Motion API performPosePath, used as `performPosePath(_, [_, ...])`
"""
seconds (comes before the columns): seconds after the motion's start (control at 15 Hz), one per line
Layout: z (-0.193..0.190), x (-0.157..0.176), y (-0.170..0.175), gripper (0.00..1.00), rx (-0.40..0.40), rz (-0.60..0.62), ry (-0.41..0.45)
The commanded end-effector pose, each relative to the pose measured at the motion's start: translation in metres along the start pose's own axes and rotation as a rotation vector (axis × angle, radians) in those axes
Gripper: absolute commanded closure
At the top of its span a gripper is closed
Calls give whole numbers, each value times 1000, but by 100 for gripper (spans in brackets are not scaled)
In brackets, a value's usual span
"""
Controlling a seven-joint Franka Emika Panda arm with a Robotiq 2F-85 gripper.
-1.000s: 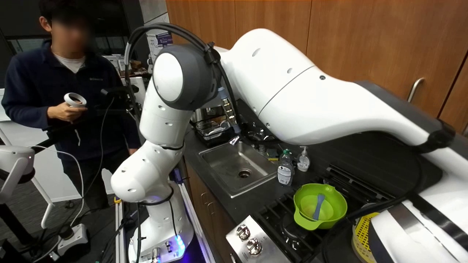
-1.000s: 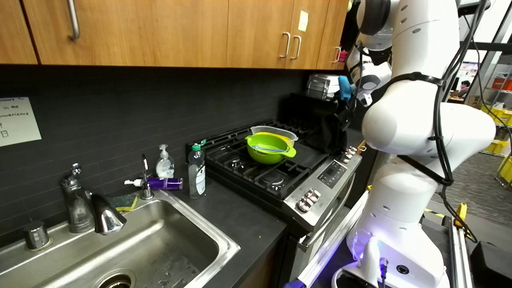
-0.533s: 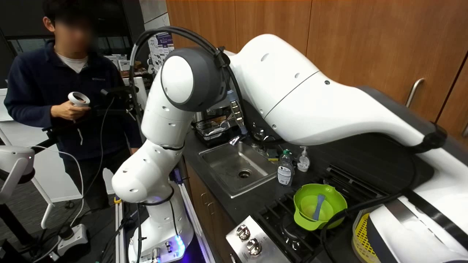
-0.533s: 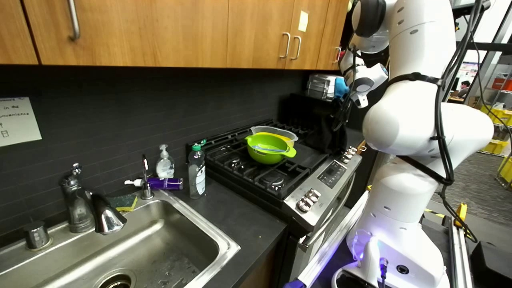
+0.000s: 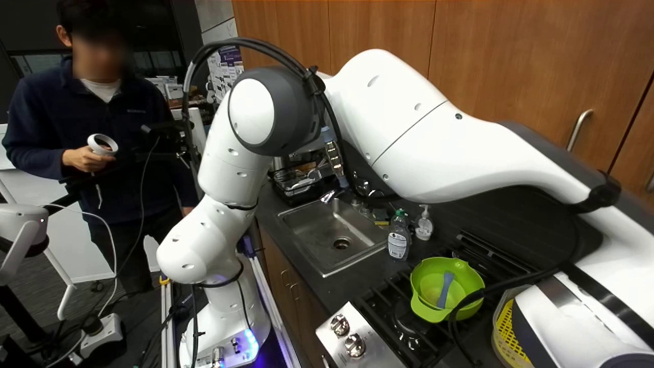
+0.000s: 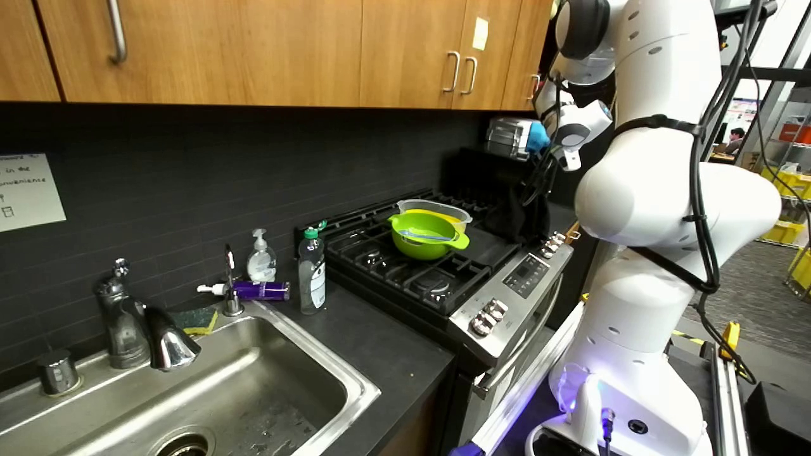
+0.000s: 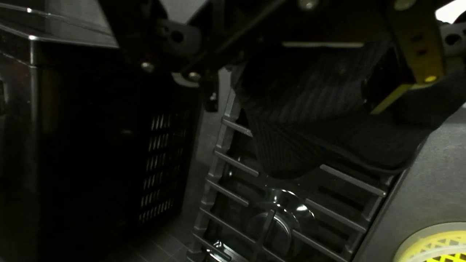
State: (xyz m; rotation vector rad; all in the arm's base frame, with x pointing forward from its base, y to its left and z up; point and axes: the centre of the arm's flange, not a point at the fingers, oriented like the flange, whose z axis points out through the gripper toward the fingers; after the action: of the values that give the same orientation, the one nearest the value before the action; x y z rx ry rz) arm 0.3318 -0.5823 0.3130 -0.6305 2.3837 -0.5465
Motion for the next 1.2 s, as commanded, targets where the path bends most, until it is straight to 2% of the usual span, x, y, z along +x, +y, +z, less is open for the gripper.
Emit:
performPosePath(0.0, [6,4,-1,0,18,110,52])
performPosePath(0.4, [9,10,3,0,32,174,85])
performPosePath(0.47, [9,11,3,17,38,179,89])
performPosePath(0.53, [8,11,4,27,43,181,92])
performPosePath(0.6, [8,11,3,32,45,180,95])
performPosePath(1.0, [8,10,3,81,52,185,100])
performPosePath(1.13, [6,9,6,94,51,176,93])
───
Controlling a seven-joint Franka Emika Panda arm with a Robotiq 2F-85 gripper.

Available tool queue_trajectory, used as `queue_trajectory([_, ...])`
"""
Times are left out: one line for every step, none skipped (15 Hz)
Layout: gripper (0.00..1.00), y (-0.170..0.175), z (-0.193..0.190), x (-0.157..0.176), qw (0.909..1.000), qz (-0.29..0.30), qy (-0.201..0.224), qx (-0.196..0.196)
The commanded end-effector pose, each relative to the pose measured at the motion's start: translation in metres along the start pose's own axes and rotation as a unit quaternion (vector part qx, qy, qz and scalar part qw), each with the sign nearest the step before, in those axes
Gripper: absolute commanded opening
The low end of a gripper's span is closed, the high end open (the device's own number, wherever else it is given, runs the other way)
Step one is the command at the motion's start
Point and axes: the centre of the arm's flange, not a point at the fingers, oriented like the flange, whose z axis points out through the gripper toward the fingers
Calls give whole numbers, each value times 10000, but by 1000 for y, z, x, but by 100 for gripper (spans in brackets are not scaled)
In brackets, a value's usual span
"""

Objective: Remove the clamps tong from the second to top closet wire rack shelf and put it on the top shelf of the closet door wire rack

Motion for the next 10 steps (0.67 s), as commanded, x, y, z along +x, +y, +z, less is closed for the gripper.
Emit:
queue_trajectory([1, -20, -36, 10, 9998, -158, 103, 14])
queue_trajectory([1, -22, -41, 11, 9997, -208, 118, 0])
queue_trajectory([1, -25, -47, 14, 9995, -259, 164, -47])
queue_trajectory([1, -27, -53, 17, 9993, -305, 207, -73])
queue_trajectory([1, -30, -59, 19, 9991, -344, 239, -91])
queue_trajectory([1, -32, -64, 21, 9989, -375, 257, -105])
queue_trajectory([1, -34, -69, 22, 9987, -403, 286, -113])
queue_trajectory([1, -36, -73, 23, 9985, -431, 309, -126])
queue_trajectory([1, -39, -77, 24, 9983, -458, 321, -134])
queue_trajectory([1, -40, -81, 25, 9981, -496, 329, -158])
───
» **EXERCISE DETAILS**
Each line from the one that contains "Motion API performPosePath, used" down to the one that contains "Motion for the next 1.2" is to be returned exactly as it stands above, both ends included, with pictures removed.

» **SOLUTION TO THIS TASK**
Motion API performPosePath, used as `performPosePath(_, [_, ...])`
"""
seconds (comes before the columns): seconds after the motion's start (control at 15 Hz), one per line
Layout: z (-0.193..0.190), x (-0.157..0.176), y (-0.170..0.175), gripper (0.00..1.00), rx (-0.40..0.40), rz (-0.60..0.62), ry (-0.41..0.45)
The commanded end-effector pose, each relative to the pose measured at the motion's start: translation in metres along the start pose's own axes and rotation as a rotation vector (axis × angle, radians) in those axes
Gripper: absolute commanded closure
At the top of its span a gripper is closed
Calls give whole numbers, each value times 1000, but by 100 for gripper (spans in brackets are not scaled)
In brackets, a value's usual span
"""
Controlling a seven-joint Franka Emika Panda arm with a Robotiq 2F-85 gripper.
-1.000s: 
-1.000s: 
-0.533s: 
-0.533s: 
+0.000s: 
+0.000s: 
+0.000s: 
State: (xyz m; rotation vector rad; all in the arm's base frame, with x pointing forward from its base, y to its left and z up; point and axes: the centre of the arm's flange, not a point at the fingers, oriented like the flange, whose z axis points out through the gripper toward the fingers; after the action: of the values that give the same orientation, the one nearest the value before the action; x y z rx ry rz) arm 0.3318 -0.5823 0.3130 -0.6305 2.3837 -0.5465
Motion for the next 1.2 s, as commanded, targets where the path bends most, until it is straight to 2% of the usual span, x, y, z along +x, +y, +z, less is open for the gripper.

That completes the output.